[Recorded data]
.....

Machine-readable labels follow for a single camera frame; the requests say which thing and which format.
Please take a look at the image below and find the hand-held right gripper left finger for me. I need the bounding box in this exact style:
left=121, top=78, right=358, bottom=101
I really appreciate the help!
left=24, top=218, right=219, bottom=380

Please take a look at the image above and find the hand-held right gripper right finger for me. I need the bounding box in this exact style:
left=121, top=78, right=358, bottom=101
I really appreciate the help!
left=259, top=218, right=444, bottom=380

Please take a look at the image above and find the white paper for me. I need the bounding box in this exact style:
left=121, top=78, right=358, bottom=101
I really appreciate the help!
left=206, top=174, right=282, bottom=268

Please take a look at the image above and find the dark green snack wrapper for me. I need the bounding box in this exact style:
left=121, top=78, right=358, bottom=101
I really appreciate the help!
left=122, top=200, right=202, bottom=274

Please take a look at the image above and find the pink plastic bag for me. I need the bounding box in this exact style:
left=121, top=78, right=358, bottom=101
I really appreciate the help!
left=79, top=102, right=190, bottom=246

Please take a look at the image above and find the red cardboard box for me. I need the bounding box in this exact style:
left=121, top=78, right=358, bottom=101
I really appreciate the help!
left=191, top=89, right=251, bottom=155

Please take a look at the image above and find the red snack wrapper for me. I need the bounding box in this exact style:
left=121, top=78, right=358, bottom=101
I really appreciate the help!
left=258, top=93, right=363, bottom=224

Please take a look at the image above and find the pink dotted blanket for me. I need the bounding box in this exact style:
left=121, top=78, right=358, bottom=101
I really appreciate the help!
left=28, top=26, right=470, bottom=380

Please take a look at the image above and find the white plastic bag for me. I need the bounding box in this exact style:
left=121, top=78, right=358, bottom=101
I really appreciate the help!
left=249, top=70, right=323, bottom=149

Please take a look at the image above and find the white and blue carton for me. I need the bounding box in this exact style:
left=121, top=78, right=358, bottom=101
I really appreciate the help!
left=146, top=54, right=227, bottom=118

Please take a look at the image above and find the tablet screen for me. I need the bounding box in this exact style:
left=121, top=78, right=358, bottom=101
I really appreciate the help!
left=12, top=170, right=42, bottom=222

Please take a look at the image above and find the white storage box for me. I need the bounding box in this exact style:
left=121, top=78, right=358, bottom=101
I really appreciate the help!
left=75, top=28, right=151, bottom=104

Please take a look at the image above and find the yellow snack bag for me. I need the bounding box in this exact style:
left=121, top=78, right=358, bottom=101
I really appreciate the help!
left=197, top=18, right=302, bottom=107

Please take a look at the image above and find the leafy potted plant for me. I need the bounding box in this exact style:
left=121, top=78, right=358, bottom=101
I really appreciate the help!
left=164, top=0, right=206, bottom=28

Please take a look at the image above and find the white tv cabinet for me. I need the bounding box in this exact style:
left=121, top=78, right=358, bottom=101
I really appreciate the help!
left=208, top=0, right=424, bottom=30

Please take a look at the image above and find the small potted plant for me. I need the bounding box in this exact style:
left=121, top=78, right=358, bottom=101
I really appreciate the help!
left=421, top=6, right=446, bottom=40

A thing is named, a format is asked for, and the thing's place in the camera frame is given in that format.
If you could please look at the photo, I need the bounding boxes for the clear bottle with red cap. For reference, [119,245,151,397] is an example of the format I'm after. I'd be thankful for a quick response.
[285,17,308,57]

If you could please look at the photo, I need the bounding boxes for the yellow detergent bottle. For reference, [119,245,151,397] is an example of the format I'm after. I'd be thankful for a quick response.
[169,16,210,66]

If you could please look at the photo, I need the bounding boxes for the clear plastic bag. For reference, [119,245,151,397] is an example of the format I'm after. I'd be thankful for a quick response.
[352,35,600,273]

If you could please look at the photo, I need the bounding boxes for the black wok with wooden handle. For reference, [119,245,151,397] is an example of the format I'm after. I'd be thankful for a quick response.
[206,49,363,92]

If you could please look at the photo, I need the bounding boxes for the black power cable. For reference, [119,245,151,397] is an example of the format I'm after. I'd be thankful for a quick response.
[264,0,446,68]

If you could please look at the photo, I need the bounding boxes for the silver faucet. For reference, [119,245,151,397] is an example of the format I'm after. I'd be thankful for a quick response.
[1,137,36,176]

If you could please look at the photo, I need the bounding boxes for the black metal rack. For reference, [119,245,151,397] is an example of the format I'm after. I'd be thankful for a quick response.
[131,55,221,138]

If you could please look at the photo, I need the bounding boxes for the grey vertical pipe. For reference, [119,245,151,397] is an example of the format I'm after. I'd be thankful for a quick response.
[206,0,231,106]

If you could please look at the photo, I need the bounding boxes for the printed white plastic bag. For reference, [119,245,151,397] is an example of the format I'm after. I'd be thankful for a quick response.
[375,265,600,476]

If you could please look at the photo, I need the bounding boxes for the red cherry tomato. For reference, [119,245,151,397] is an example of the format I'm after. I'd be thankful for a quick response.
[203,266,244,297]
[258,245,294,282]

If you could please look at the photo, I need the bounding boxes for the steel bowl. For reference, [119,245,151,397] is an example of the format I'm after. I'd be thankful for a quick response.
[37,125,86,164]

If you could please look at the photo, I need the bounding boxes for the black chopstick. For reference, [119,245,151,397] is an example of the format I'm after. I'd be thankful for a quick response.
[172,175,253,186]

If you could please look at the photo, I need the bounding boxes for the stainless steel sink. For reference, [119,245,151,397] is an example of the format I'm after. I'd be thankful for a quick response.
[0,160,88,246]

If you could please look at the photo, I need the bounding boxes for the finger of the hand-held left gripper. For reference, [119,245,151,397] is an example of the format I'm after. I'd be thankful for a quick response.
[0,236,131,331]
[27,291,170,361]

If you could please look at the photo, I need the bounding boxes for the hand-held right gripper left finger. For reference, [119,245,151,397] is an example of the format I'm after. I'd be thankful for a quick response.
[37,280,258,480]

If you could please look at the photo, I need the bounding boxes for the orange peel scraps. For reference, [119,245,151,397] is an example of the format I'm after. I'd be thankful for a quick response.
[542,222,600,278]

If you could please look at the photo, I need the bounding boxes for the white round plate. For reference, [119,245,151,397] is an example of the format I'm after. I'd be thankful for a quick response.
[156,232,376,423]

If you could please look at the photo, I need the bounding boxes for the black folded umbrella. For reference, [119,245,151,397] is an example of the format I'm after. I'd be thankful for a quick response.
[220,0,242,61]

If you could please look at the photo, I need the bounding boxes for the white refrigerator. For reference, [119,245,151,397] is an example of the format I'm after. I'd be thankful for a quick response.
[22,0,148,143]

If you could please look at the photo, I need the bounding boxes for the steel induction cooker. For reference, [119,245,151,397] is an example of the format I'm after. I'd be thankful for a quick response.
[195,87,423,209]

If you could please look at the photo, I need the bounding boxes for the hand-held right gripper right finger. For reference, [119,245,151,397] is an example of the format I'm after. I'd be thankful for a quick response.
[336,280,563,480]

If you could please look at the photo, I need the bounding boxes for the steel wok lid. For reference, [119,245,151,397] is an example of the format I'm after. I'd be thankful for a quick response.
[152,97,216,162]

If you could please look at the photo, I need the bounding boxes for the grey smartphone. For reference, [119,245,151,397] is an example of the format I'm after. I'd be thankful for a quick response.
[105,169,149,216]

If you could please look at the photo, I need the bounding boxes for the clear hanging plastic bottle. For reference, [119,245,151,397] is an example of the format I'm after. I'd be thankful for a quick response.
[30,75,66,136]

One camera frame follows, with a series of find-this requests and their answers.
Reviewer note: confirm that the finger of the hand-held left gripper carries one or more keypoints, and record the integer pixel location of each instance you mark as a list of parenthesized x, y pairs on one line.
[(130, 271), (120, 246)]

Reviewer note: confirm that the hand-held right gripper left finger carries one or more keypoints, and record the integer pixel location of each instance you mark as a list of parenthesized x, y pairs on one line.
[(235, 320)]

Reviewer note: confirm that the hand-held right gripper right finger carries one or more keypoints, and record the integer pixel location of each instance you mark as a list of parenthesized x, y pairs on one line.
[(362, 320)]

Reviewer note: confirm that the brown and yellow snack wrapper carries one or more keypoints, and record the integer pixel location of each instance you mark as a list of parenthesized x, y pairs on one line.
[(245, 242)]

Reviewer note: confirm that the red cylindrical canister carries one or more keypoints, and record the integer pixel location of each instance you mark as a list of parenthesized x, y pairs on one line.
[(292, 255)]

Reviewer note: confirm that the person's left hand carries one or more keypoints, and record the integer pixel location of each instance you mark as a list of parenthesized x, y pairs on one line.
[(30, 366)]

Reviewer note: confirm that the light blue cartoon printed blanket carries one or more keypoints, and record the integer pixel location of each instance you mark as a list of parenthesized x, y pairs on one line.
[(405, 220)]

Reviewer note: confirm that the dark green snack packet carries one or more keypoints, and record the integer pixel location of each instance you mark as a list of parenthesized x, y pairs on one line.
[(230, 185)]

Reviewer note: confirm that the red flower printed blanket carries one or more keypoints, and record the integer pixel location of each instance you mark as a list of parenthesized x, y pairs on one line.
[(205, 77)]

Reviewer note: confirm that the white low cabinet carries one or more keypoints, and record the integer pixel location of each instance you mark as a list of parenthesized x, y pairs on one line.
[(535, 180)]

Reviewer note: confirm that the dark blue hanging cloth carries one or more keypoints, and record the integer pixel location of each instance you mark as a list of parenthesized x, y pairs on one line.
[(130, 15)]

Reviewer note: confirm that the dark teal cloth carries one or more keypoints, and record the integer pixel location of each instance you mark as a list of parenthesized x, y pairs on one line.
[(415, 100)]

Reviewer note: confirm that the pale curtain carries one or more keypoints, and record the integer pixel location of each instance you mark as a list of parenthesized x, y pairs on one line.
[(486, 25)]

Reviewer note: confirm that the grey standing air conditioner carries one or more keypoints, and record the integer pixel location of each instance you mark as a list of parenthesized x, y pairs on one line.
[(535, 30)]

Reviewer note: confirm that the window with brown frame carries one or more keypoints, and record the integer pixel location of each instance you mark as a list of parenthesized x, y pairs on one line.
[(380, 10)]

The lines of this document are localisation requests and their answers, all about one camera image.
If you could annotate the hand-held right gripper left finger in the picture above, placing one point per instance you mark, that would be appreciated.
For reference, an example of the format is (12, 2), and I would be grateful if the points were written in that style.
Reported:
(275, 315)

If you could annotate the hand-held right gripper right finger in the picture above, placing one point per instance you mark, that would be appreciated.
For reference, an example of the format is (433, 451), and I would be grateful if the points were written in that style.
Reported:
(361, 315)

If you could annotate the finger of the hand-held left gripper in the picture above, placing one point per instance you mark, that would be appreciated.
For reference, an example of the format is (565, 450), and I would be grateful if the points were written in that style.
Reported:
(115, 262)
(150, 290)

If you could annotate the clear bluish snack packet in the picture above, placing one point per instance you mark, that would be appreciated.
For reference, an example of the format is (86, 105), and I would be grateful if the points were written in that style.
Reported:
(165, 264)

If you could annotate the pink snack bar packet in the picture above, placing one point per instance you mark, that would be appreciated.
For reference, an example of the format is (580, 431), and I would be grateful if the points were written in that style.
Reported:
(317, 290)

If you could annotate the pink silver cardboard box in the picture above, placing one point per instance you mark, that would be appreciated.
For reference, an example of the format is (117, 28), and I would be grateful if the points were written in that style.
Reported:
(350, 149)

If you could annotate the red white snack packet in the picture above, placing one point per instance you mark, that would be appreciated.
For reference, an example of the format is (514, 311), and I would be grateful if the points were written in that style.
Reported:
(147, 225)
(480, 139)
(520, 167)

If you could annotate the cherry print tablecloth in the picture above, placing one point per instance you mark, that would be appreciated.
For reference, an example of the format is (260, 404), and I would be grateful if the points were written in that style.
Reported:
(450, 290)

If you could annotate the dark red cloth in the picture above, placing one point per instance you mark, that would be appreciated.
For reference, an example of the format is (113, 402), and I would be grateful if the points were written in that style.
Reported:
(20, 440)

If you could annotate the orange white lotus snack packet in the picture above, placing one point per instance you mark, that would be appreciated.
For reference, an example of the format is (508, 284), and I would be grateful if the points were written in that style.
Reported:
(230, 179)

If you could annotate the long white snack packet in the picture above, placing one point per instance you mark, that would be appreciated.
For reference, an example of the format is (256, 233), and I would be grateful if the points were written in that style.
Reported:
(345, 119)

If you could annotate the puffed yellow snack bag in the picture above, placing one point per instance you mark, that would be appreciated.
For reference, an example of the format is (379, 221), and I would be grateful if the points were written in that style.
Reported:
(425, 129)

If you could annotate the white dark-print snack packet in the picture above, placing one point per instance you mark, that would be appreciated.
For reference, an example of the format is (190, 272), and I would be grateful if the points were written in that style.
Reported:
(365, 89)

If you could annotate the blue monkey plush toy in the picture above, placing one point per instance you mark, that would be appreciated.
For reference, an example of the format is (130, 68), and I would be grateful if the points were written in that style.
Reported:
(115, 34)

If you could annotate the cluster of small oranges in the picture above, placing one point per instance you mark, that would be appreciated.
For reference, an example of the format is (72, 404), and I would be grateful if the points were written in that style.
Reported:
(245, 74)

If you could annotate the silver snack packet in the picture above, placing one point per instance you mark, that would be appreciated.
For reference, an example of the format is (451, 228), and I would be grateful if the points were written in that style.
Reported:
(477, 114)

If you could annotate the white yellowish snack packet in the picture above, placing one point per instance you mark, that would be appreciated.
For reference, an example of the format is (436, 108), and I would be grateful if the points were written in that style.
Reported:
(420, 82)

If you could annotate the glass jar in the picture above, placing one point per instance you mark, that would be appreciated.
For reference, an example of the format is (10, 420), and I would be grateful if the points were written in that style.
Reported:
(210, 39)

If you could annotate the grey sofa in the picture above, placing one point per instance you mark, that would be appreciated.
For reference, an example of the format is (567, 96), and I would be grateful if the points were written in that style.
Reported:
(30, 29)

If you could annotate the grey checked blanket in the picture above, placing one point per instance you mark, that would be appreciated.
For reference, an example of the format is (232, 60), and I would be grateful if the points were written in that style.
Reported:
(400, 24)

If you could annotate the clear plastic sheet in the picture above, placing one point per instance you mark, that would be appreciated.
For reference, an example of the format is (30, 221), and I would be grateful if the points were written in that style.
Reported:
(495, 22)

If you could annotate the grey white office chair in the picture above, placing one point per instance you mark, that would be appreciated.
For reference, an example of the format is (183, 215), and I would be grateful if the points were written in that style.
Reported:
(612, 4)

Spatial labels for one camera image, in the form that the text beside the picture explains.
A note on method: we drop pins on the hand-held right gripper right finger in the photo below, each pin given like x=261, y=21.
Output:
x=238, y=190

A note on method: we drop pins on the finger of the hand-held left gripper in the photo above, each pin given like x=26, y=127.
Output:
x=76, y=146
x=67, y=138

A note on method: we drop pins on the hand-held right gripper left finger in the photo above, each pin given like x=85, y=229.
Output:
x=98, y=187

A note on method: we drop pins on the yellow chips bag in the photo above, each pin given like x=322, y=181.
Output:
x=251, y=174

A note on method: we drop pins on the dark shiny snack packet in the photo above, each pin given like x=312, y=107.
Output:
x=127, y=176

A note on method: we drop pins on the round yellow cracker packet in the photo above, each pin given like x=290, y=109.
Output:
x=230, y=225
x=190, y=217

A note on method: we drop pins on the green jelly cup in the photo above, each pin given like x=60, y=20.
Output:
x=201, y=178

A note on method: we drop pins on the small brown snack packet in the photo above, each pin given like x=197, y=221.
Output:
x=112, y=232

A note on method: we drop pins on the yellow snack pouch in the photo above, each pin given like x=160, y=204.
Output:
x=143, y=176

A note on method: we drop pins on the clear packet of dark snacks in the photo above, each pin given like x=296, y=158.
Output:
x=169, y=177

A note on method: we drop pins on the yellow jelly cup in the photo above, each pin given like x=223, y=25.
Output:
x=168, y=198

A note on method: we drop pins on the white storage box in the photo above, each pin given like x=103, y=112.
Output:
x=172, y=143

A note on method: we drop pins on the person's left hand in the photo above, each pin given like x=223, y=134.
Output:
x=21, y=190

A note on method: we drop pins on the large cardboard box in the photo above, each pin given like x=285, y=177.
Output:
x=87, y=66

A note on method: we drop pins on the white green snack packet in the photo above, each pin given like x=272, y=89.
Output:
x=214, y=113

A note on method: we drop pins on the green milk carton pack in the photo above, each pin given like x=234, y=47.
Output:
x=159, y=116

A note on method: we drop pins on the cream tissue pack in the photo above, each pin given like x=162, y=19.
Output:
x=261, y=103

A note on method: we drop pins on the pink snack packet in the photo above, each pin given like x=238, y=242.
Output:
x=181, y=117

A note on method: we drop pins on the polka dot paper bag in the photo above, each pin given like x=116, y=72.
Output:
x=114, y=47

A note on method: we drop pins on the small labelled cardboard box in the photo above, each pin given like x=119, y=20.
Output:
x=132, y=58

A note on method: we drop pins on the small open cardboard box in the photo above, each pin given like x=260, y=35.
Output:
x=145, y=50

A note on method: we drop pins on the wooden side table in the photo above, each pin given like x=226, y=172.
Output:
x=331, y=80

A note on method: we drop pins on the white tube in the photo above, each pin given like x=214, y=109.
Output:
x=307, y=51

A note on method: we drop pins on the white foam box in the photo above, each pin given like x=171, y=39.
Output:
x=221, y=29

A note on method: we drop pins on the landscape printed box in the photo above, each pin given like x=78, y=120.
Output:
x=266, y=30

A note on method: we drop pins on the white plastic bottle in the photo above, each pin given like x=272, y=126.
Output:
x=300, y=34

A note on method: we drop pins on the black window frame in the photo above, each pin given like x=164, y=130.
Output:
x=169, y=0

.....

PROBLEM :: Retype the portion of the data above that starts on the line with "If you could annotate the white yellowish" and finishes on the line with "If you could annotate the glass", including both of those lines.

YOUR SOLUTION ::
If you could annotate the white yellowish snack packet in the picture above, placing one point per instance you mark, that would be appreciated.
For reference, an example of the format is (436, 108), and I would be grateful if the points were written in that style.
Reported:
(420, 82)

If you could annotate the glass jar in the picture above, placing one point per instance you mark, that would be appreciated.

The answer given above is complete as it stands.